摘要: 给定$\beta >1$ 和$x\in \left(0,1\right]$ 。对于任意的$y\in \left(0,1\right]$ ，关于$x$ 的run-length函数$r_x\left(y,n\right)$ 定义为在$y$ 的$\beta$ -展式的前$n$ 个数字中出现的$x$ 的$\beta$ -展式的前缀的最大长度。令非负函数$\phi \left(n\right)$ 满足$\underset{n\to \infty }{\lim }\frac{n}{\phi \left(n\right)}=+\infty$ ，我们对以下关于该函数的极致例外集$E_x^{\phi \left(n\right)}\left(0,+\infty \right)=\left\{x\in \left[0,1\right]:\underset{n\to \infty }{\lim \inf }\frac{r_x\left(y,n\right)}{\phi \left(n\right)}=0,\underset{n\to \infty }{\lim \sup }\frac{r_x\left(y,n\right)}{\phi \left(n\right)}=+\infty \right\}$ 进行研究，给出该集合的剩余性质。

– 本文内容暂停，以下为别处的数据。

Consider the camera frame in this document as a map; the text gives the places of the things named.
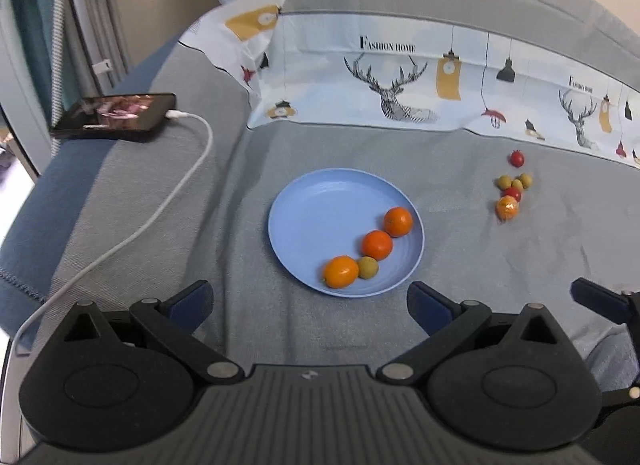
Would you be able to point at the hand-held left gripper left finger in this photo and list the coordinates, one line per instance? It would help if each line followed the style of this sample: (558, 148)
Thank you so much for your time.
(192, 302)

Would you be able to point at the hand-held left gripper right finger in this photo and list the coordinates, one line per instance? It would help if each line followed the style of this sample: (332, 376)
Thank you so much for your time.
(427, 305)

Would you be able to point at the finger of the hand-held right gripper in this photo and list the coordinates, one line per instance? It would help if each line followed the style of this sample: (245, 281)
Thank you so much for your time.
(600, 297)

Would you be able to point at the small green fruit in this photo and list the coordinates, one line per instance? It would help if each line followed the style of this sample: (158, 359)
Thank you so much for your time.
(368, 267)
(517, 185)
(503, 181)
(525, 179)

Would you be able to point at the shiny small orange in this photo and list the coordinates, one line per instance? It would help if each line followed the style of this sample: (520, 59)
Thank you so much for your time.
(507, 208)

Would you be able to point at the blue plate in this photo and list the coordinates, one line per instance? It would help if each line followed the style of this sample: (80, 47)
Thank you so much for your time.
(320, 215)

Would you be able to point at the red cherry tomato with stem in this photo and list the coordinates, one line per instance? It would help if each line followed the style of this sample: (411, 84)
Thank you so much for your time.
(516, 158)

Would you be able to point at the black smartphone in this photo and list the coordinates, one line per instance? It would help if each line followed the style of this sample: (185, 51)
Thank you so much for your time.
(145, 120)

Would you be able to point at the grey quilt with deer print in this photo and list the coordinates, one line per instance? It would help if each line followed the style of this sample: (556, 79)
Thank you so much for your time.
(340, 90)

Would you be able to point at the white tag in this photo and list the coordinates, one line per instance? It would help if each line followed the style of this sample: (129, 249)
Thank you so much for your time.
(101, 67)

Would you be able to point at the printed white pillow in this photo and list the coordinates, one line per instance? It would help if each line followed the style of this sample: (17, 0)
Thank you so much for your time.
(245, 25)

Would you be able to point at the dotted pole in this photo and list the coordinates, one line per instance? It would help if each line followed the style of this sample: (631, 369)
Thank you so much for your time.
(57, 45)

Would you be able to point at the grey curtain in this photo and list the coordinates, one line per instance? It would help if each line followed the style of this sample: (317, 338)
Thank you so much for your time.
(95, 5)

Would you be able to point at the teal curtain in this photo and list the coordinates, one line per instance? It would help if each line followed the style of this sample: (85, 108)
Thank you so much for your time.
(30, 20)

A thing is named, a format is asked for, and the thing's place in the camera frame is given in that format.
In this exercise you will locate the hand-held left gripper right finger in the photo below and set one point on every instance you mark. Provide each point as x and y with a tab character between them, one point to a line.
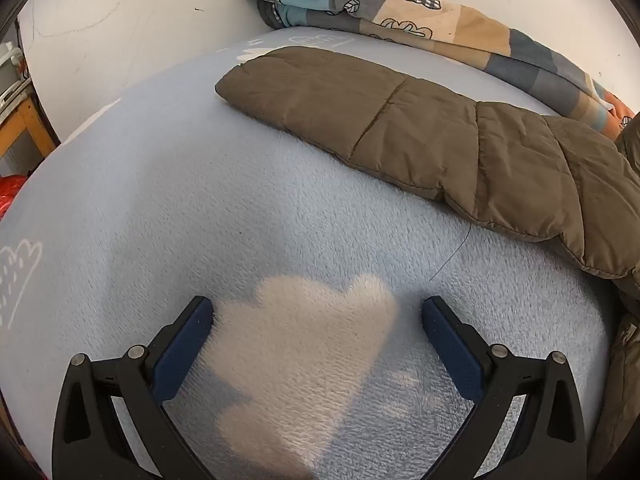
452	350

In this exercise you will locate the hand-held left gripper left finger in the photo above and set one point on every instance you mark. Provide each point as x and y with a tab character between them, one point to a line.
182	345

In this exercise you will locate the brown quilted jacket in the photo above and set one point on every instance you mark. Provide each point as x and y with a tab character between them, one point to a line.
400	130

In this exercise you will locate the light blue cloud bed sheet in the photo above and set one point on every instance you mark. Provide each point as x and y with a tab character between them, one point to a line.
150	210

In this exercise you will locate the red plastic basket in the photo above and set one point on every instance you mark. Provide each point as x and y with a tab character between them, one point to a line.
10	195

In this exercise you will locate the wooden shelf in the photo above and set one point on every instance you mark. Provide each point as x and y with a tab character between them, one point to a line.
35	125

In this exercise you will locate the white grey appliance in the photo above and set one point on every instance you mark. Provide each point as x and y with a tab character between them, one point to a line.
7	67

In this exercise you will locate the patchwork rolled quilt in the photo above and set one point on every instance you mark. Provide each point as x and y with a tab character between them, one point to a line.
450	15

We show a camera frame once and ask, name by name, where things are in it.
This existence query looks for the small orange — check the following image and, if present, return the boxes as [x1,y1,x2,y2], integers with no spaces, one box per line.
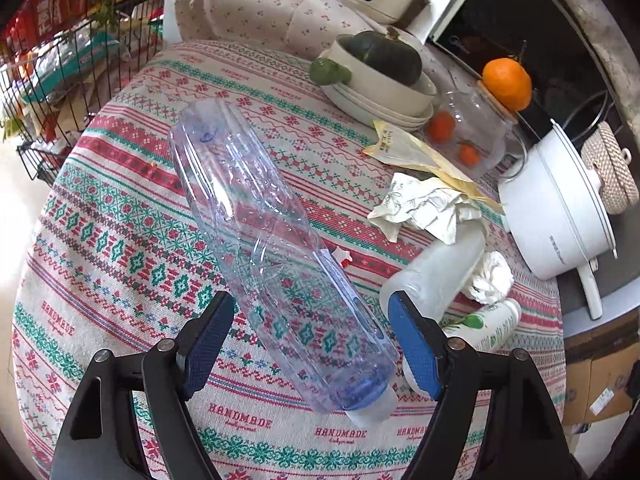
[457,141,482,167]
[429,111,457,142]

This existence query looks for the red packets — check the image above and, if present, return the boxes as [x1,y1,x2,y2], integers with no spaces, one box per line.
[0,0,101,46]

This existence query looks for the large orange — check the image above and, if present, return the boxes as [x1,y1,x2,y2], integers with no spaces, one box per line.
[482,57,532,112]

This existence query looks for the floral white cloth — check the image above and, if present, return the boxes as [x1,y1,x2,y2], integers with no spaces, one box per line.
[172,0,383,61]

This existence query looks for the small green white bottle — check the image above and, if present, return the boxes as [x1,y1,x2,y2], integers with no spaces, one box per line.
[442,297,522,353]

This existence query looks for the cardboard box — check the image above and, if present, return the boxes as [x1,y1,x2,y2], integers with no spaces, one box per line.
[562,345,633,428]

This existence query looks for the cream plate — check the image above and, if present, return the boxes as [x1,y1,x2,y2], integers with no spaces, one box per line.
[320,80,435,122]
[345,105,434,133]

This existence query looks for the teal packet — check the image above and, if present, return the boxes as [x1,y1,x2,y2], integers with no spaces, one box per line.
[30,30,121,91]

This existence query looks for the yellow paper wrapper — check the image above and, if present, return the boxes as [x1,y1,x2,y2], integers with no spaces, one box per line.
[362,120,506,216]

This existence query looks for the glass pot lid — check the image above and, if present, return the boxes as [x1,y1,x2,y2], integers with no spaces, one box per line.
[550,119,619,261]

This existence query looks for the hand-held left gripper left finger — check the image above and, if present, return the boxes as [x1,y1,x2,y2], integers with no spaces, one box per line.
[50,291,236,480]

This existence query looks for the clear plastic bottle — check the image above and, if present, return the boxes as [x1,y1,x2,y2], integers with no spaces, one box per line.
[169,97,401,425]

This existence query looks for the white electric pot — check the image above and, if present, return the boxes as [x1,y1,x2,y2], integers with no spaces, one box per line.
[497,119,619,321]

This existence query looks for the crumpled white paper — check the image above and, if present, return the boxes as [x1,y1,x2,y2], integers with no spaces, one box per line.
[367,172,481,243]

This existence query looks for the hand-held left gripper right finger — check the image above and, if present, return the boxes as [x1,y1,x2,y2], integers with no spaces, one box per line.
[387,290,586,480]

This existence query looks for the small green fruit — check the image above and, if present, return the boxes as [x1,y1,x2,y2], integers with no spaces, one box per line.
[309,57,353,86]

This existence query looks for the patterned red green tablecloth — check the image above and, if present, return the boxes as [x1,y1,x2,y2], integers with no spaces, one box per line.
[11,40,566,480]

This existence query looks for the translucent white bottle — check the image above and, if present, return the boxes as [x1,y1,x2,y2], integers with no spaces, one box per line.
[379,227,487,323]

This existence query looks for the cream bowl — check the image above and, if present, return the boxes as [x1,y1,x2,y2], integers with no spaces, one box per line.
[327,34,437,111]

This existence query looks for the crumpled white tissue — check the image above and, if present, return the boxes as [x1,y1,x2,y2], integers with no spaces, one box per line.
[462,251,515,305]

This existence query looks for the black wire rack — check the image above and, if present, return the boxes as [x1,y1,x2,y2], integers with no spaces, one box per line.
[0,0,176,181]

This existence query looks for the black microwave oven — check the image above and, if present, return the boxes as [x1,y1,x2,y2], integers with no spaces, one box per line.
[407,0,621,136]

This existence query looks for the woven rope trivets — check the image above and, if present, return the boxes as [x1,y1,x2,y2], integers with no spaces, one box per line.
[580,121,640,215]

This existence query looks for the glass jar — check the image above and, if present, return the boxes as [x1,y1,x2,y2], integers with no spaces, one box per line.
[427,82,526,181]

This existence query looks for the dark green pumpkin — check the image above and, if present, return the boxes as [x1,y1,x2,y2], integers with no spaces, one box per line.
[348,27,423,87]

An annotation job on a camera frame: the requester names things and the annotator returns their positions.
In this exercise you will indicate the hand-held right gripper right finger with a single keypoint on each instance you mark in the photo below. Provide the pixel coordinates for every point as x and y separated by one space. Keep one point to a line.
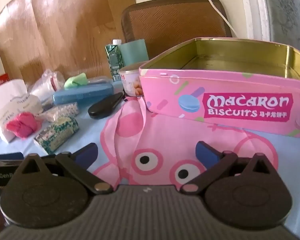
207 155

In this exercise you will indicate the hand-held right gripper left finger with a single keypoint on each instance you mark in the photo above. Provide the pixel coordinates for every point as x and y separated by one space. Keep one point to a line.
86 155

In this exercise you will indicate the pink biscuit tin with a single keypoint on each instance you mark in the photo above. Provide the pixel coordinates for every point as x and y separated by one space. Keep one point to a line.
215 100

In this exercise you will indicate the white printed tissue packet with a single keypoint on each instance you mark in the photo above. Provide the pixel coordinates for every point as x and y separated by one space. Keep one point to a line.
25 103

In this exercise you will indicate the printed cartoon blanket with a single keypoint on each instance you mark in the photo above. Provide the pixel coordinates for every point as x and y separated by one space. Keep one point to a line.
102 135

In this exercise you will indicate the green patterned tissue packet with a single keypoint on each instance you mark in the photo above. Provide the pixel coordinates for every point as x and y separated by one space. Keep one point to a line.
57 133

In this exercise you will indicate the dotted tissue packet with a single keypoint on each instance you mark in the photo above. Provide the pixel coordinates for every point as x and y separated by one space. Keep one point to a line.
62 111

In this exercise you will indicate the black glasses case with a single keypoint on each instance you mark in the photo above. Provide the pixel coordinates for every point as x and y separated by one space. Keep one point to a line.
105 106

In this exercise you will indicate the pink knotted cloth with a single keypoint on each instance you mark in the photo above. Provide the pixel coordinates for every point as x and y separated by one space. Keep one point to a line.
22 126

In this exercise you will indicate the blue plastic case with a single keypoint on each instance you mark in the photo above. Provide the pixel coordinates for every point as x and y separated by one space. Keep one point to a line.
82 95

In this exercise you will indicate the green cloth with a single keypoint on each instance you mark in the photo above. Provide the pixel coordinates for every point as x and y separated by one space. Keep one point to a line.
75 81

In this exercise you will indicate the white paper bag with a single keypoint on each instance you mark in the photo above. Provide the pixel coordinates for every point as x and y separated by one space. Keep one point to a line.
5 97

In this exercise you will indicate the clear plastic bag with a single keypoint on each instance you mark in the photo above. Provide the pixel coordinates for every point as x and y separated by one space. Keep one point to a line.
47 85

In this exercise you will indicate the small white tub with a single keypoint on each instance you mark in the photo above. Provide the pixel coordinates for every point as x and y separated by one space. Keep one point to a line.
130 82

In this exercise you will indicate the green drink carton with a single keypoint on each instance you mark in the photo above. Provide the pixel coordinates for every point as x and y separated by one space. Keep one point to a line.
113 60

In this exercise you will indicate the brown wooden board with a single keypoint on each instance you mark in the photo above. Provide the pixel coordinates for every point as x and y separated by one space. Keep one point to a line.
57 30

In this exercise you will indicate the white window frame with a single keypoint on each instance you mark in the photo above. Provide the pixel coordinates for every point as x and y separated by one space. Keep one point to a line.
258 7

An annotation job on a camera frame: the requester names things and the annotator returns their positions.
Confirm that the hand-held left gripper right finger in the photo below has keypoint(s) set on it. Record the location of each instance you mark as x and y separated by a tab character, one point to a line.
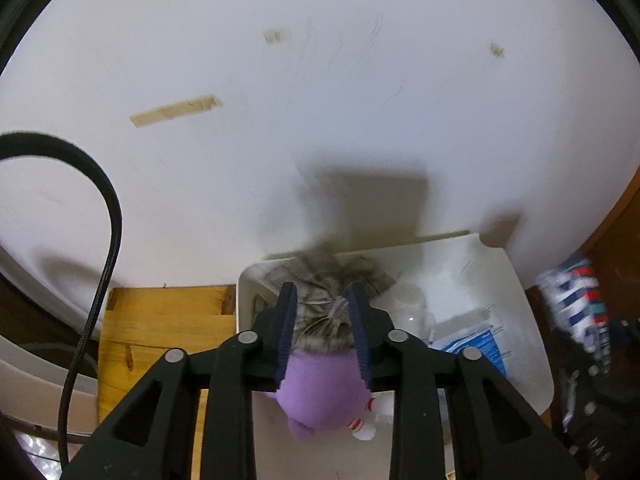
361	345

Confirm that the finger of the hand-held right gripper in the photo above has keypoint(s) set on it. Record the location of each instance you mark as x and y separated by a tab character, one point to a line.
592	390

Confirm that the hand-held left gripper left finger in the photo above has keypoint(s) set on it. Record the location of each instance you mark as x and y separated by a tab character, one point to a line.
286	330

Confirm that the clear plastic bottle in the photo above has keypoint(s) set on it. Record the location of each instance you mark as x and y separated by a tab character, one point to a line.
412	310

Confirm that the black striped packet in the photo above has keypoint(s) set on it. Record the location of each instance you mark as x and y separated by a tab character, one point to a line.
575	300

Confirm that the blue gel pack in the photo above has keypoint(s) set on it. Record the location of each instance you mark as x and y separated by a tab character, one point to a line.
475	347

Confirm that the white plastic storage bin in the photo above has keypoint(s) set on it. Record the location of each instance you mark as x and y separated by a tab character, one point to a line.
500	290

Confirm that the tan tape strip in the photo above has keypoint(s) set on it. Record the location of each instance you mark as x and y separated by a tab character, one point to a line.
175	110

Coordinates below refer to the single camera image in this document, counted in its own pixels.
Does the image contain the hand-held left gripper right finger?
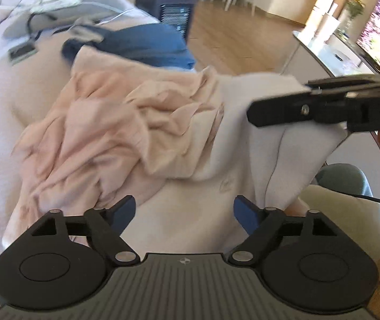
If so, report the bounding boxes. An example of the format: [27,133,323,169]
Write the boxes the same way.
[228,195,339,267]

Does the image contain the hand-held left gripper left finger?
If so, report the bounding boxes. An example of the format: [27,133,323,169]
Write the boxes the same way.
[27,195,140,267]

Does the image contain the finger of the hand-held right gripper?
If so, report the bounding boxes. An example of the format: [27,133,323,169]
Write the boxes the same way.
[246,88,351,128]
[304,75,380,91]

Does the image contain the white sweatshirt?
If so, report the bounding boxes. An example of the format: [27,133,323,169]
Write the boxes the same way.
[137,71,349,261]

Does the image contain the pink garment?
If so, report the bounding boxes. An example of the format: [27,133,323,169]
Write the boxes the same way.
[3,46,225,241]

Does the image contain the blue fleece pants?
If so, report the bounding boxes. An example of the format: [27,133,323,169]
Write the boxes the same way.
[61,23,196,71]

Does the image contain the white ribbed TV cabinet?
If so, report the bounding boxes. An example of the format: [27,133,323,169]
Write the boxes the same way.
[281,30,380,78]

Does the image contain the white cylinder stand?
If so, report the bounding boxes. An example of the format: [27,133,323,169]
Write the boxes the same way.
[310,2,340,44]

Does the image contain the person's leg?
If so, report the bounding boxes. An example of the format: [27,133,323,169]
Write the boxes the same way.
[315,163,374,198]

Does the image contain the green houseplant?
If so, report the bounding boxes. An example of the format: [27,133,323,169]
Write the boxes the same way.
[338,0,366,39]

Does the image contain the cream cloth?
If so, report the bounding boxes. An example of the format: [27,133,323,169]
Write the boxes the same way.
[300,184,380,252]

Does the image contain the dark electric heater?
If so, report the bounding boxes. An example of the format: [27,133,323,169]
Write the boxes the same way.
[135,0,199,43]

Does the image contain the smartphone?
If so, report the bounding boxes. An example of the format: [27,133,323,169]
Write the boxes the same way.
[8,43,39,65]

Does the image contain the grey cushion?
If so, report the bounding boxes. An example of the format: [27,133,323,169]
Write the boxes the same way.
[3,0,137,39]

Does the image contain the white power strip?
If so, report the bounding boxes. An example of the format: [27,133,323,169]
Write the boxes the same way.
[30,0,84,13]

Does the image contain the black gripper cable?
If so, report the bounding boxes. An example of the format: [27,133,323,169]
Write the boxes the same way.
[348,191,380,206]

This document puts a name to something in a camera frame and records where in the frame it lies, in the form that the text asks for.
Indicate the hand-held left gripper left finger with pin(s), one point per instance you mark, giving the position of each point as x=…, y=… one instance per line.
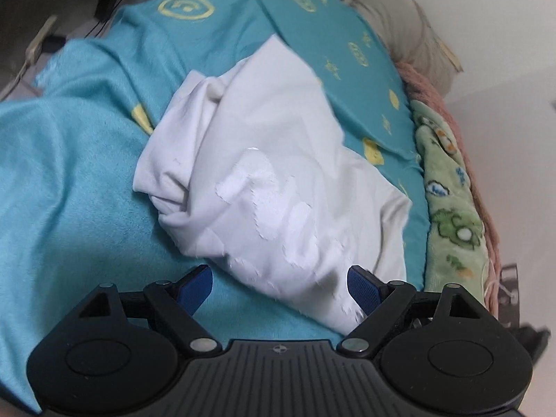
x=197, y=289

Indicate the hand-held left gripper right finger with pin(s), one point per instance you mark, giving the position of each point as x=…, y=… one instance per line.
x=365, y=291

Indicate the white printed t-shirt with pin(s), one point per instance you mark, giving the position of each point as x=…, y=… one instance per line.
x=269, y=160

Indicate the green cartoon blanket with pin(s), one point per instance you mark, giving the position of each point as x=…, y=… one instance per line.
x=451, y=208

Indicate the grey object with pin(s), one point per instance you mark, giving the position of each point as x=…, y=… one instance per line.
x=509, y=276

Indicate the teal patterned bed sheet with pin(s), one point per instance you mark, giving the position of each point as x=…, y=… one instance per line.
x=78, y=182

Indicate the dark object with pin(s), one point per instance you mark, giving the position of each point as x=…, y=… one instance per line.
x=532, y=341

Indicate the pink fuzzy blanket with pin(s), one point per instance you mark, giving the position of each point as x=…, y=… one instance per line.
x=425, y=91

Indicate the grey pillow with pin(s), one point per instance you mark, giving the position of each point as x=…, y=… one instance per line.
x=408, y=21

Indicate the black charger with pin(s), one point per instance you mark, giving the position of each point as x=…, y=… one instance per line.
x=54, y=42

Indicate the white power strip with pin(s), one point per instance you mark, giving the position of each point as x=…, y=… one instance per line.
x=39, y=41

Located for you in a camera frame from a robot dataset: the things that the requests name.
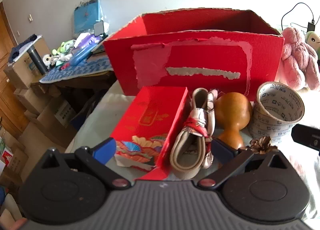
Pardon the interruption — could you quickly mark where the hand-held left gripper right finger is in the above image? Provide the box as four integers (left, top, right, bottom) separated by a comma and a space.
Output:
197, 138, 288, 191

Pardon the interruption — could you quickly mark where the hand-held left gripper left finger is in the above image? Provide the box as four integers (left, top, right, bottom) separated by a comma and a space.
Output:
40, 137, 132, 191

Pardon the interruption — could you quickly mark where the beige strap with silk scarf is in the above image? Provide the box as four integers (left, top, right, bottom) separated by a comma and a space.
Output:
170, 88, 219, 179

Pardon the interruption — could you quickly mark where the brown pine cone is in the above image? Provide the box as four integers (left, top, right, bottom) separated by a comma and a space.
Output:
240, 136, 279, 154

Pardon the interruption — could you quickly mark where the brown wooden gourd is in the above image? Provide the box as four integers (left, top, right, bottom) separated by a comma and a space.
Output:
215, 92, 253, 151

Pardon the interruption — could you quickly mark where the printed packing tape roll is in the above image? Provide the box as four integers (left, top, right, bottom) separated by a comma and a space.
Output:
248, 81, 305, 146

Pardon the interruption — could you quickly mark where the small red gift box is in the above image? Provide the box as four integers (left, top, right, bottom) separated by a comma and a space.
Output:
110, 86, 189, 180

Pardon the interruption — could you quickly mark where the large red cardboard box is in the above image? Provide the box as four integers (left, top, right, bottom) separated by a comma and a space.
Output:
103, 8, 285, 101

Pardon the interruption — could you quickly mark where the cream blanket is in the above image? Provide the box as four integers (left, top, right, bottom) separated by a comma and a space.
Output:
65, 80, 320, 220

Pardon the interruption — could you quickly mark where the printed cardboard box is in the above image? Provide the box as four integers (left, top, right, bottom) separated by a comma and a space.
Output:
54, 100, 77, 128

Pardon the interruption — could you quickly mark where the wooden table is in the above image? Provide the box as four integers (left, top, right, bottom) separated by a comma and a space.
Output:
31, 70, 118, 101

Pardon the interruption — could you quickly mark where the pink plush toy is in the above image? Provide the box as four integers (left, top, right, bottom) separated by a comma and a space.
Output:
275, 27, 320, 90

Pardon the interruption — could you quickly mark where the blue patterned mat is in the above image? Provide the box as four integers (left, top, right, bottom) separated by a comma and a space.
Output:
39, 57, 114, 84

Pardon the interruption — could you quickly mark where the blue pencil case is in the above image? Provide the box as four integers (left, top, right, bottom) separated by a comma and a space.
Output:
71, 44, 97, 66

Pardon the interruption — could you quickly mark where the green plush toy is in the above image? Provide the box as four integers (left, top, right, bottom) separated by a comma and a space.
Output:
306, 30, 320, 53

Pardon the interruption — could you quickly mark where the white plush toy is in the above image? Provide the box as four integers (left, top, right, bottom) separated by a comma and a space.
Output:
42, 54, 63, 68

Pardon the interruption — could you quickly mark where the purple tissue pack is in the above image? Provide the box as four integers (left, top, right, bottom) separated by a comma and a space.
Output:
75, 33, 100, 48

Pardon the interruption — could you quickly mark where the green frog plush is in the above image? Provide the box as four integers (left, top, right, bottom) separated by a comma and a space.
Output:
51, 40, 77, 58

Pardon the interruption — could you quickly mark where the grey cylinder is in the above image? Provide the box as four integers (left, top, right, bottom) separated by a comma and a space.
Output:
27, 47, 48, 76

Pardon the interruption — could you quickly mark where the brown cardboard box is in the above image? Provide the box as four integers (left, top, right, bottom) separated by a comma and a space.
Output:
4, 37, 52, 89

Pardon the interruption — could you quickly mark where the small black mirror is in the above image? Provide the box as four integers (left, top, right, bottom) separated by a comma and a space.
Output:
94, 21, 105, 36

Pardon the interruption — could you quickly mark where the wooden wardrobe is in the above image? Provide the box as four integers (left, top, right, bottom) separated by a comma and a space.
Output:
0, 3, 30, 141

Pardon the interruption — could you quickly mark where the blue bag with clips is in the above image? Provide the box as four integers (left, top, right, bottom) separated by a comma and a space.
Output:
73, 0, 104, 37

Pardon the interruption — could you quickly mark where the dark blue cloth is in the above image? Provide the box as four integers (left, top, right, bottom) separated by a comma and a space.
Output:
9, 34, 43, 61

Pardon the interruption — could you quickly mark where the black charger cable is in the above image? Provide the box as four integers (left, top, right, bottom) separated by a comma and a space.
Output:
281, 2, 316, 31

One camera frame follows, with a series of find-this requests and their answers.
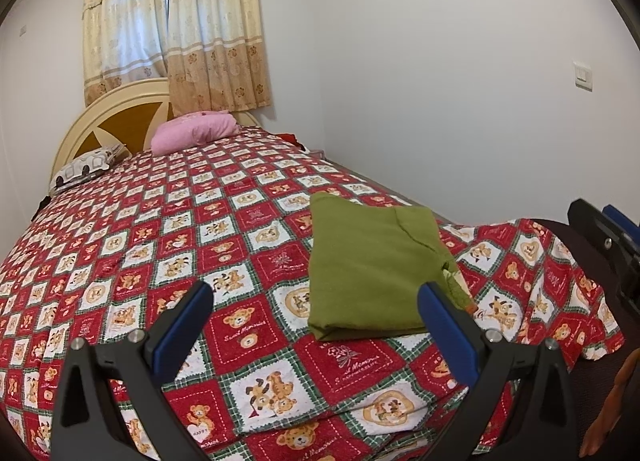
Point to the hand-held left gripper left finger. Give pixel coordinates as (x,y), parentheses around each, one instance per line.
(187,321)

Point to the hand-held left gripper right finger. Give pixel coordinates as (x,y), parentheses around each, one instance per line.
(445,331)

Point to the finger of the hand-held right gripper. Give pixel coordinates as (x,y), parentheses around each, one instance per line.
(595,228)
(622,223)

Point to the green orange cream striped sweater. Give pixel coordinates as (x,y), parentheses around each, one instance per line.
(370,266)

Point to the person's right forearm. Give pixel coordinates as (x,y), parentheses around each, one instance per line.
(625,391)

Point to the red checked printed blanket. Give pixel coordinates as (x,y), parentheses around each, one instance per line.
(150,241)

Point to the dark brown mattress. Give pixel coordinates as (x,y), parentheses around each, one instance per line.
(585,416)

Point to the white patterned pillow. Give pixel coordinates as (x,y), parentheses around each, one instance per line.
(85,166)

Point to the pink pillow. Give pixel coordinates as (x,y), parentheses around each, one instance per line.
(195,133)

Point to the red cloth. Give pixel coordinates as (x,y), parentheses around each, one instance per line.
(290,138)

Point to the cream and brown headboard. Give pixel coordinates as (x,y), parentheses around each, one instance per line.
(85,116)

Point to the beige floral curtain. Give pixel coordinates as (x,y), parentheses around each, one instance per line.
(215,41)
(125,31)

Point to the white light switch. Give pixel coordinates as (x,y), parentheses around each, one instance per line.
(583,75)

Abstract: Let $\beta >1$ and $x\in \left(0,1\right]$ . For any $y\in \left(0,1\right]$ , the run-length function $r_x\left(y,n\right)$ (with respect to $x$ ) is defined to be the maximal length of the prefix of the beta-expansion of $x$ which appears in the first $n$ terms of the beta-expansion of $y$ . Let the non-negative function $\phi \left(n\right)$ satisfy $\underset{n\to \infty }{\lim }\frac{n}{\phi \left(n\right)}=+\infty$ . We study the extremely exceptional set given by $E_x^{\phi \left(n\right)}\left(0,+\infty \right)=\left\{x\in \left[0,1\right]:\underset{n\to \infty }{\lim \inf }\frac{r_x\left(y,n\right)}{\phi \left(n\right)}=0,\underset{n\to \infty }{\lim \sup }\frac{r_x\left(y,n\right)}{\phi \left(n\right)}=+\infty \right\}$ and establish its residual properties.